Ask a Scientist: 2030 or Bust? What is the Importance of the Year 2030 Climatewise?

April 9, 2020
Elliott Negin
Senior Writer

The immediate threat of the coronavirus pandemic has galvanized international attention, but the long-term threat posed by the climate crisis remains on many people’s minds. We all realize that after the world recovers from this novel virus, we will still have to address the enormous threat posed by climate change.

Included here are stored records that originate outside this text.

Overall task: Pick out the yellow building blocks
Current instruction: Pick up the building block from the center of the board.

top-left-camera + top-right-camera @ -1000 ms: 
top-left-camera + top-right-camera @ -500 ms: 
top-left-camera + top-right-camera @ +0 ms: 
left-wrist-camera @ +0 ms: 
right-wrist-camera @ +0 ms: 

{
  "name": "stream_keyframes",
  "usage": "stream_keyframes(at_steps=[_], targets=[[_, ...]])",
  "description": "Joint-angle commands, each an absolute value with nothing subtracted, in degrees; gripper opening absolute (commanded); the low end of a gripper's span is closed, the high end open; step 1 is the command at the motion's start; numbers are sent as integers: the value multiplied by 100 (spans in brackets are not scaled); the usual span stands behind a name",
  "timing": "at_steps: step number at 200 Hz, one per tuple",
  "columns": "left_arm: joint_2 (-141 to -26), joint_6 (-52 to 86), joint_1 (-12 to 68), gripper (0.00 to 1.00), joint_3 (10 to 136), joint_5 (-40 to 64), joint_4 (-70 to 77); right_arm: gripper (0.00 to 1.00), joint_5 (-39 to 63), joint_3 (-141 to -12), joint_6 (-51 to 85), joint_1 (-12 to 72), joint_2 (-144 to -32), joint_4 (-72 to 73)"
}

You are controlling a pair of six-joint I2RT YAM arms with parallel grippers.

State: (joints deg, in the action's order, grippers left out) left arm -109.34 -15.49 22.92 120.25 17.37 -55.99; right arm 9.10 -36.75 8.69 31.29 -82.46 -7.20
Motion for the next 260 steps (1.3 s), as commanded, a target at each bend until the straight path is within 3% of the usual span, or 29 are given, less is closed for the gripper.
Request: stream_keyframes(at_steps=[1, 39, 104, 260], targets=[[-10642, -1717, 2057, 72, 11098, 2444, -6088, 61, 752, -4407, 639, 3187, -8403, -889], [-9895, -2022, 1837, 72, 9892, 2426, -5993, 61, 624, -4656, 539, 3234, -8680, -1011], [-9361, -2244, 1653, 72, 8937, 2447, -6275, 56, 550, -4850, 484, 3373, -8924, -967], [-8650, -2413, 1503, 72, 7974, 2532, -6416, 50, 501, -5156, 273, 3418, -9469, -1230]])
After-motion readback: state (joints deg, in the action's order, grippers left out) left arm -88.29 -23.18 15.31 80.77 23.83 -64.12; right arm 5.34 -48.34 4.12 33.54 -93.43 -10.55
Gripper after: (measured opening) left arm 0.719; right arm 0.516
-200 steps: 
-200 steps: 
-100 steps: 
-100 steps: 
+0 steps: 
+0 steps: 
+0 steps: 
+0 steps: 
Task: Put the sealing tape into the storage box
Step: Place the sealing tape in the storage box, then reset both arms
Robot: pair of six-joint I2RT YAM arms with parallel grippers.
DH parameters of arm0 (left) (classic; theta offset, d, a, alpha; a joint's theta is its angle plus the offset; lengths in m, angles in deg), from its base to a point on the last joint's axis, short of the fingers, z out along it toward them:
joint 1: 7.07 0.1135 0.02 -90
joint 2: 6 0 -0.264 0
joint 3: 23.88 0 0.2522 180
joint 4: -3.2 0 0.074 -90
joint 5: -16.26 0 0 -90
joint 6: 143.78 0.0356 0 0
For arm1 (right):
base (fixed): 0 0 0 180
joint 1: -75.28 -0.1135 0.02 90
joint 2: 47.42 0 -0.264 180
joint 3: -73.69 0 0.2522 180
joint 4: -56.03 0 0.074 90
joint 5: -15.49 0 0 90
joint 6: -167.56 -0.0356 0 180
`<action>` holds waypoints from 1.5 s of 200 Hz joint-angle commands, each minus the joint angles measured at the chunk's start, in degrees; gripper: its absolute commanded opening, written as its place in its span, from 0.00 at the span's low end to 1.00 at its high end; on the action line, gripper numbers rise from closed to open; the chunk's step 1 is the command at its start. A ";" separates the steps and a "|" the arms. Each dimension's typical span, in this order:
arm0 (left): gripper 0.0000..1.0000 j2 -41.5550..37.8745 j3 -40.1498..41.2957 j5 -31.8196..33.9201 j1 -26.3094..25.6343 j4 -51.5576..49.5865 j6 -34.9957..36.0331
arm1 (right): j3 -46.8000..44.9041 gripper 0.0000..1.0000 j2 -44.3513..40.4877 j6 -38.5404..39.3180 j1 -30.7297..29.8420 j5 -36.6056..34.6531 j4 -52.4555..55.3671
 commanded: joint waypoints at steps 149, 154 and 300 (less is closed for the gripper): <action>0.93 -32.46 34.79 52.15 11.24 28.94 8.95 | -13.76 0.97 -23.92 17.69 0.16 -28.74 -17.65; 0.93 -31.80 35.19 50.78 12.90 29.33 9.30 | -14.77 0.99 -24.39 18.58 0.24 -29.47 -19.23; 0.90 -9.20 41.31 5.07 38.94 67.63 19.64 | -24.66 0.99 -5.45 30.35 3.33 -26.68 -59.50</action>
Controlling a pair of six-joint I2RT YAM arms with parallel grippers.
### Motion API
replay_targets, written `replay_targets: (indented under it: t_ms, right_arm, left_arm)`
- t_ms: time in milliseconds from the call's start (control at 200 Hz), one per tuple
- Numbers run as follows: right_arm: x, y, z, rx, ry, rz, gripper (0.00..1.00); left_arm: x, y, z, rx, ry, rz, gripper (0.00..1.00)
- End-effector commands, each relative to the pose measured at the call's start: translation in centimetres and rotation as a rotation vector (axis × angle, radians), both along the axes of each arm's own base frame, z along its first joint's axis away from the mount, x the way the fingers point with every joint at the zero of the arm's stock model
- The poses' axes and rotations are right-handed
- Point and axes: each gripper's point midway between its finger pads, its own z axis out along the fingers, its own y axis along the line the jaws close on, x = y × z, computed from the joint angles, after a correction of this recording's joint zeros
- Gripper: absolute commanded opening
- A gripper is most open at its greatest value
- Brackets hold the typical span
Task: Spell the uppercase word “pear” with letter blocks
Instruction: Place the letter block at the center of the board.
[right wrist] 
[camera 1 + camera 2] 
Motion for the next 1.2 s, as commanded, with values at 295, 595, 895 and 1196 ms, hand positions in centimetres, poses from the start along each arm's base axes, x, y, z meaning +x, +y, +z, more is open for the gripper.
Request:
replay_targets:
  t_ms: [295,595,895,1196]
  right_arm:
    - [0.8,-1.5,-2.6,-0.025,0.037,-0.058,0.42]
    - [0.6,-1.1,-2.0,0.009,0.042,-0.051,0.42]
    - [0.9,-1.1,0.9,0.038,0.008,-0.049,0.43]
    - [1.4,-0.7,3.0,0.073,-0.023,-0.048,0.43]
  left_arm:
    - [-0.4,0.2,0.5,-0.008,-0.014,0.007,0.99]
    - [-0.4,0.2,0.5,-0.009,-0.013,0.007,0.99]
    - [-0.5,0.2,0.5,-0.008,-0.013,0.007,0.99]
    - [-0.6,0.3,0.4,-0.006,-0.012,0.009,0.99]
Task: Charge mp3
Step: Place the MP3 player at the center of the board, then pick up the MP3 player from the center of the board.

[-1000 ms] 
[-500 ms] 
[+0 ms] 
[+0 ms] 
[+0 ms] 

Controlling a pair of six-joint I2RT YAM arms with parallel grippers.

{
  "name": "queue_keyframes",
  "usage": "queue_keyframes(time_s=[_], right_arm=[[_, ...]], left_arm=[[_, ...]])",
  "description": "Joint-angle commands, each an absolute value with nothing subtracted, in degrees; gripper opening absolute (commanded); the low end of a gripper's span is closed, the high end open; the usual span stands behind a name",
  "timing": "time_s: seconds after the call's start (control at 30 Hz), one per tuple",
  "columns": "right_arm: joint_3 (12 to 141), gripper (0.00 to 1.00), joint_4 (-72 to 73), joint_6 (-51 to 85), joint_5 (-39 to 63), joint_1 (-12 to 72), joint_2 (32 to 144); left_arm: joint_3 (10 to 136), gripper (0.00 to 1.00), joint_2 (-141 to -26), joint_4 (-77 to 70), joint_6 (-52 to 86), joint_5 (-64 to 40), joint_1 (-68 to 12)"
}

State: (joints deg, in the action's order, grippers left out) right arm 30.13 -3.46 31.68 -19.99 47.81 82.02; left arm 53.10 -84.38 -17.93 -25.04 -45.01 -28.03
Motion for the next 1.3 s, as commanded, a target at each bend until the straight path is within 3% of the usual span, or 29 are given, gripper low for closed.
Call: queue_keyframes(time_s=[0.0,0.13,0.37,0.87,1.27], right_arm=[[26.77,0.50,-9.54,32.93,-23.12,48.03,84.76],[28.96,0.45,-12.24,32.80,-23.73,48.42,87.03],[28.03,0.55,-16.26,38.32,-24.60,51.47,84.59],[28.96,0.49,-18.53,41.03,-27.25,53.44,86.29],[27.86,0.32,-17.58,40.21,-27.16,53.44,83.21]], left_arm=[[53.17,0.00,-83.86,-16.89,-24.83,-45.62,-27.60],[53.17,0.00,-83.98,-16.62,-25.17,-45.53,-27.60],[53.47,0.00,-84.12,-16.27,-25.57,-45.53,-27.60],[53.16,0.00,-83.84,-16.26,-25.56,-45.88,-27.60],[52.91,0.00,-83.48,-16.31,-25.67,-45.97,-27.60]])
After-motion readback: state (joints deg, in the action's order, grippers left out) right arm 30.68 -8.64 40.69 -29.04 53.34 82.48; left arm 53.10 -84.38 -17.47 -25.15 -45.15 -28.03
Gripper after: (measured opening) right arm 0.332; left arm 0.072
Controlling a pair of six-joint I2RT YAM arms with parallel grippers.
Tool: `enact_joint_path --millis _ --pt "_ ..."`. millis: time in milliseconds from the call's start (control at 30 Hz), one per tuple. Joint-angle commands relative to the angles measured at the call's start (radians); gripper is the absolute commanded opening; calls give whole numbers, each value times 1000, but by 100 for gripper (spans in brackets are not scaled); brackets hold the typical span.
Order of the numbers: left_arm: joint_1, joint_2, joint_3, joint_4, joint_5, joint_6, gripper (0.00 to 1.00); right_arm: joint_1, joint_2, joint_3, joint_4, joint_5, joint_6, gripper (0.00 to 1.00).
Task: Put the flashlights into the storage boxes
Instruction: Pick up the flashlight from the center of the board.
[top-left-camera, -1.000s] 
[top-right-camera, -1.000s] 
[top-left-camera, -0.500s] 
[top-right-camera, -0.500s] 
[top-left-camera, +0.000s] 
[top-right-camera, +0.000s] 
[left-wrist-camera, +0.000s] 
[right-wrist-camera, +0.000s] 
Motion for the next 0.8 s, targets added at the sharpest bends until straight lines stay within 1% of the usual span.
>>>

UCS recently received a question from one of our members who, like many, is thinking ahead. “2030 is often cited as the year when climate changes become irreversible,” Raymond K. from North Attleboro, Massachusetts, asks. “What is the real significance of 2030?”

That date began drawing more attention two years ago and, unfortunately, it has been confusing. Headlines at the time warned that “We have 12 years to limit climate change catastrophe,” “Planet has only until 2030 to stem catastrophic climate change,” and “The world has just over a decade to get climate change under control.”

To set the record straight about what scientists are telling us and what the world has to do in the next decade to avoid the worst possible consequences of a warming world, I turned to Dr. Brenda Ekwurzel, director of climate science for our Climate and Energy Program. Ekwurzel is a coauthor of the Fourth National Climate Assessment Volume II, which was published in 2018.

EN: Thanks for helping us get a handle on what this warning about 2030 is all about. Where did the idea come from that we have until the end of this decade to drastically cut carbon emissions or the planet is cooked? What does it mean?

Brenda Ekwurzel

Brenda Ekwurzel is a senior climate scientist and the director of climate science for the UCS Climate & Energy Program

BE: It is easy to see how those headlines can be confusing. Let me demonstrate why by describing an everyday experience of baking dinner. You would start by turning the oven dial to the desired temperature, wait until the ding signals that the oven has reached that temperature, and then put your dinner in.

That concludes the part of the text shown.